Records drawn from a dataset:
Segment Open
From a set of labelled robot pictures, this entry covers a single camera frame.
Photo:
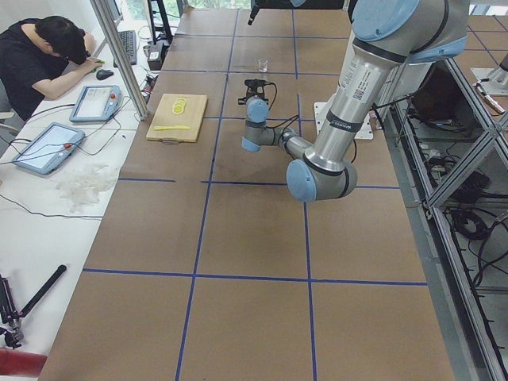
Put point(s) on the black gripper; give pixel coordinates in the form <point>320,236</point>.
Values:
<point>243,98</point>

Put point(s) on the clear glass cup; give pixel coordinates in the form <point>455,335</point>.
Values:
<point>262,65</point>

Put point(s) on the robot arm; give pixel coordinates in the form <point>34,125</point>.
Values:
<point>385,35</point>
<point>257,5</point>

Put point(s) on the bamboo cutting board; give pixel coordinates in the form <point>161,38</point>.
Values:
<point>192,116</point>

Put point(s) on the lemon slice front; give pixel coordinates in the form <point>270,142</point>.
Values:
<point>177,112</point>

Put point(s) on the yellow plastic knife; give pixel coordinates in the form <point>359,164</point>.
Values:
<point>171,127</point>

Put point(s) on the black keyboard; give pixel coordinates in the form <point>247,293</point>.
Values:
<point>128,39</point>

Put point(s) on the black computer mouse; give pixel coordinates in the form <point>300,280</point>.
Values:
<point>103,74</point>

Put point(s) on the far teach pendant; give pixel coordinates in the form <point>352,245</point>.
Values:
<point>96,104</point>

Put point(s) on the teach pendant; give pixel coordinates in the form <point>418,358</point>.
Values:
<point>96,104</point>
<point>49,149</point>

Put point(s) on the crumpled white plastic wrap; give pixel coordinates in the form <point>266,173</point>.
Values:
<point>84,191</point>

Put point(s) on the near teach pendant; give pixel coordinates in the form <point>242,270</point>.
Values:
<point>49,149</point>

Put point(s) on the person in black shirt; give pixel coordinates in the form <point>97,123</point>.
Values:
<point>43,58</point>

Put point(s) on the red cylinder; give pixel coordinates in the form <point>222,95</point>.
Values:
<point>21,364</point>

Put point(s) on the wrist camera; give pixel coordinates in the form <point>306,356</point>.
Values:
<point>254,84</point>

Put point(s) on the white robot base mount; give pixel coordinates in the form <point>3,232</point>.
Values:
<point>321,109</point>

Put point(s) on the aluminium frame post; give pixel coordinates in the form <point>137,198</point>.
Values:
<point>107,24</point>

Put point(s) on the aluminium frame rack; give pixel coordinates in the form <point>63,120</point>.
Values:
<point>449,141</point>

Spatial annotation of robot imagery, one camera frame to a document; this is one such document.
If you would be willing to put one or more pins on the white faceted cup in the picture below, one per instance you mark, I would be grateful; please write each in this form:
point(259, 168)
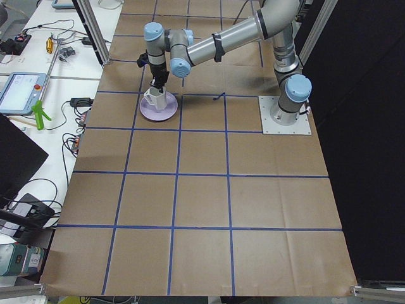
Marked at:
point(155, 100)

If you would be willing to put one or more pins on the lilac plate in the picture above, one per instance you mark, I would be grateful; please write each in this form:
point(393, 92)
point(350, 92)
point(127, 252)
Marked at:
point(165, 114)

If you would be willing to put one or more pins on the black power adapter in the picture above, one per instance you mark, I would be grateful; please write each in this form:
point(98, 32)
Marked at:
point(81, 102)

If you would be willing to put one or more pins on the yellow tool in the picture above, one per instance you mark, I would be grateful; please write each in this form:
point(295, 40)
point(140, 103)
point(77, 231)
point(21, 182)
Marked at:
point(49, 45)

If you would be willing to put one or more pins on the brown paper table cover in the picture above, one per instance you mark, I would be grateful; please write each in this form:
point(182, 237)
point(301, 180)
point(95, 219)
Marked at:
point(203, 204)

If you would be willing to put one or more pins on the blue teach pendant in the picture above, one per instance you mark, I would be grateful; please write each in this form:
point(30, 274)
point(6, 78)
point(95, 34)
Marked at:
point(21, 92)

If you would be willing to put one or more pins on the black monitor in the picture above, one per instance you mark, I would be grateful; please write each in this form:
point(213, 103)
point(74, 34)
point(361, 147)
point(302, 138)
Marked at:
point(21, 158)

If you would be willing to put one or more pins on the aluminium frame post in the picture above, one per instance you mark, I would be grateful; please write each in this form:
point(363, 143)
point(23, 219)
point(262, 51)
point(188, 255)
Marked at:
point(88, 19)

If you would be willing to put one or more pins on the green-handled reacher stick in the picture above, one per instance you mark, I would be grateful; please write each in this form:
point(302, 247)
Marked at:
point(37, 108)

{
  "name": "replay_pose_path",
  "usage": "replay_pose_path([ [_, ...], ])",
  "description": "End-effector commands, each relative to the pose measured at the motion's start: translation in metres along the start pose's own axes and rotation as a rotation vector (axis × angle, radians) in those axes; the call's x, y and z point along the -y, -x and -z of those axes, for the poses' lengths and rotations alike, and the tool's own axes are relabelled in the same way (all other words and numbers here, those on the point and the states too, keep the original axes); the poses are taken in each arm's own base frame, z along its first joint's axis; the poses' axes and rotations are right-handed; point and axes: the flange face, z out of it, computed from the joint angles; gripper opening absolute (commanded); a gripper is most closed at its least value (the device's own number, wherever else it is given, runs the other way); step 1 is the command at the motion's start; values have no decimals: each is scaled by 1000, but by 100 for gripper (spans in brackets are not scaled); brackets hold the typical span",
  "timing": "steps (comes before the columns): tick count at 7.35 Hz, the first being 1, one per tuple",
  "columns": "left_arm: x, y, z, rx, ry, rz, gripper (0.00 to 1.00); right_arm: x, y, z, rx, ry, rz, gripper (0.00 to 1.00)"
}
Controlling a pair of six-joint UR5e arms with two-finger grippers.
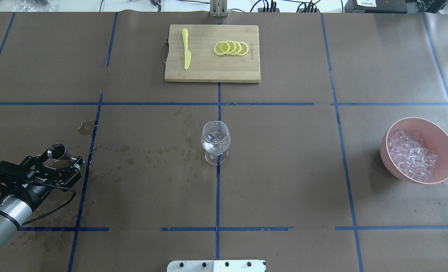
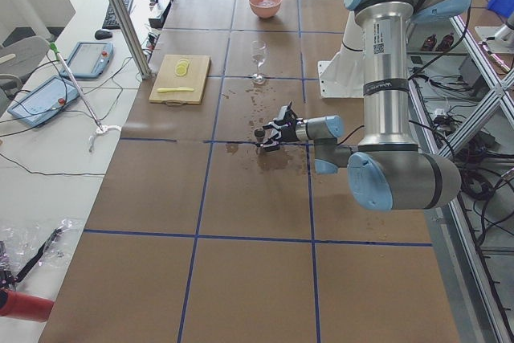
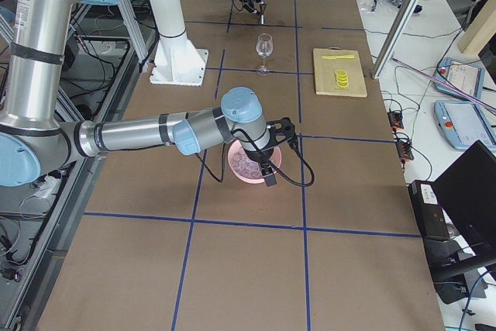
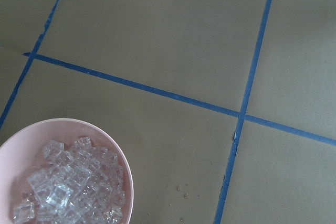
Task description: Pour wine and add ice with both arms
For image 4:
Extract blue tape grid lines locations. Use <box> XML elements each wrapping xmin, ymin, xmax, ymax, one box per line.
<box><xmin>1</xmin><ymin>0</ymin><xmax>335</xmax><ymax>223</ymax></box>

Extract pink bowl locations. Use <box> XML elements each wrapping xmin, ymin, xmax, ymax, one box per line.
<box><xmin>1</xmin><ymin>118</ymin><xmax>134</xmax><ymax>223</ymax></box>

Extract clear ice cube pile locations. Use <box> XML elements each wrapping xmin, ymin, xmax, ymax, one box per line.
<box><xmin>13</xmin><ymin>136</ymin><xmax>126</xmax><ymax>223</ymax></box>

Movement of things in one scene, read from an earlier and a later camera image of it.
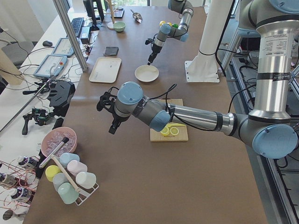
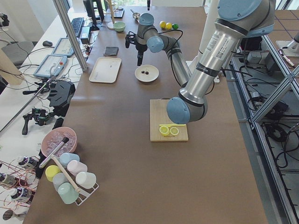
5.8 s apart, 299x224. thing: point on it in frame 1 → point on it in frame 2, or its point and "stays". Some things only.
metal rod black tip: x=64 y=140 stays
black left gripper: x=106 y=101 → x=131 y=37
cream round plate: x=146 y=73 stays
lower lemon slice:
Segment Closed
TASK OBJECTIVE: Which lines above run from the one containing "<point>243,98</point>" down to the one containing "<point>192,116</point>"? Repeat exactly those, both ends included, and nothing else.

ANSWER SECTION:
<point>243,98</point>

Put point(s) on the clear glass cup; give pixel coordinates in the form <point>455,335</point>.
Values:
<point>262,65</point>

Put point(s) on the robot arm; give pixel coordinates in the form <point>34,125</point>.
Values:
<point>385,35</point>
<point>257,5</point>

Put point(s) on the bamboo cutting board; give pixel coordinates in the form <point>161,38</point>.
Values:
<point>192,116</point>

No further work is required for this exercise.